Ludwig Institute for Cancer Research, Lausanne Branch, and Department of Oncology, CHUV and University of Lausanne, 1011 Lausanne, Switzerland.
Swiss Institute of Bioinformatics, 1015 Lausanne, Switzerland.
Bioinformatics. 2022 Apr 28;38(9):2642-2644. doi: 10.1093/bioinformatics/btac141.
A common bioinformatics task in single-cell data analysis is to purify a cell type or cell population of interest from heterogeneous datasets. Here, we present scGate, an algorithm that automatizes marker-based purification of specific cell populations, without requiring training data or reference gene expression profiles. scGate purifies a cell population of interest using a set of markers organized in a hierarchical structure, akin to gating strategies employed in flow cytometry. scGate outperforms state-of-the-art single-cell classifiers and it can be applied to multiple modalities of single-cell data (e.g. RNA-seq, ATAC-seq, CITE-seq). scGate is implemented as an R package and integrated with the Seurat framework, providing an intuitive tool to isolate cell populations of interest from heterogeneous single-cell datasets.
scGate is available as an R package at https://github.com/carmonalab/scGate (https://doi.org/10.5281/zenodo.6202614). Several reproducible workflows describing the main functions and usage of the package on different single-cell modalities, as well as the code to reproduce the benchmark, can be found at https://github.com/carmonalab/scGate.demo (https://doi.org/10.5281/zenodo.6202585) and https://github.com/carmonalab/scGate.benchmark. Test data are available at https://doi.org/10.6084/m9.figshare.16826071.
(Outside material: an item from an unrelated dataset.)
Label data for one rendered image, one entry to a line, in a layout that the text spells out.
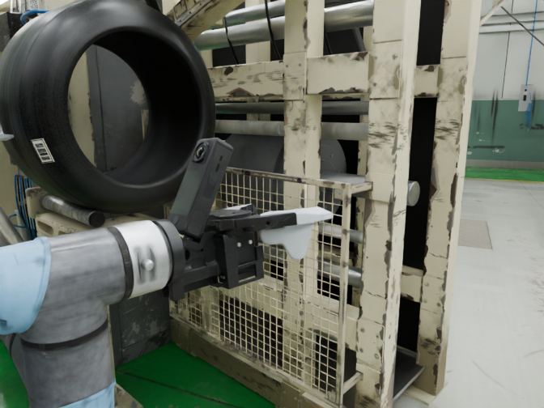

Supplementary data are available at Bioinformatics online.
单细胞数据分析中的一个常见生物信息学任务是从异质数据集纯化感兴趣的细胞类型或细胞群体。在这里,我们提出了 scGate,这是一种自动化算法,可以在不需要训练数据或参考基因表达谱的情况下,基于标记纯化特定的细胞群体。scGate 使用一组标记物来纯化感兴趣的细胞群体,这些标记物按照层次结构组织,类似于流式细胞术使用的门控策略。scGate 优于最新的单细胞分类器,并且可以应用于多种单细胞数据模式(例如 RNA-seq、ATAC-seq、CITE-seq)。scGate 作为一个 R 包实现,并与 Seurat 框架集成,为从异质单细胞数据集中分离感兴趣的细胞群体提供了一个直观的工具。
scGate 作为一个 R 包可在 https://github.com/carmonalab/scGate 上获得(https://doi.org/10.5281/zenodo.6202614)。几个可重现的工作流程描述了该包在不同单细胞模式上的主要功能和用法,以及重现基准的代码,可在 https://github.com/carmonalab/scGate.demo(https://doi.org/10.5281/zenodo.6202585)和 https://github.com/carmonalab/scGate.benchmark 上找到。测试数据可在 https://doi.org/10.6084/m9.figshare.16826071 获得。
补充数据可在 Bioinformatics 在线获得。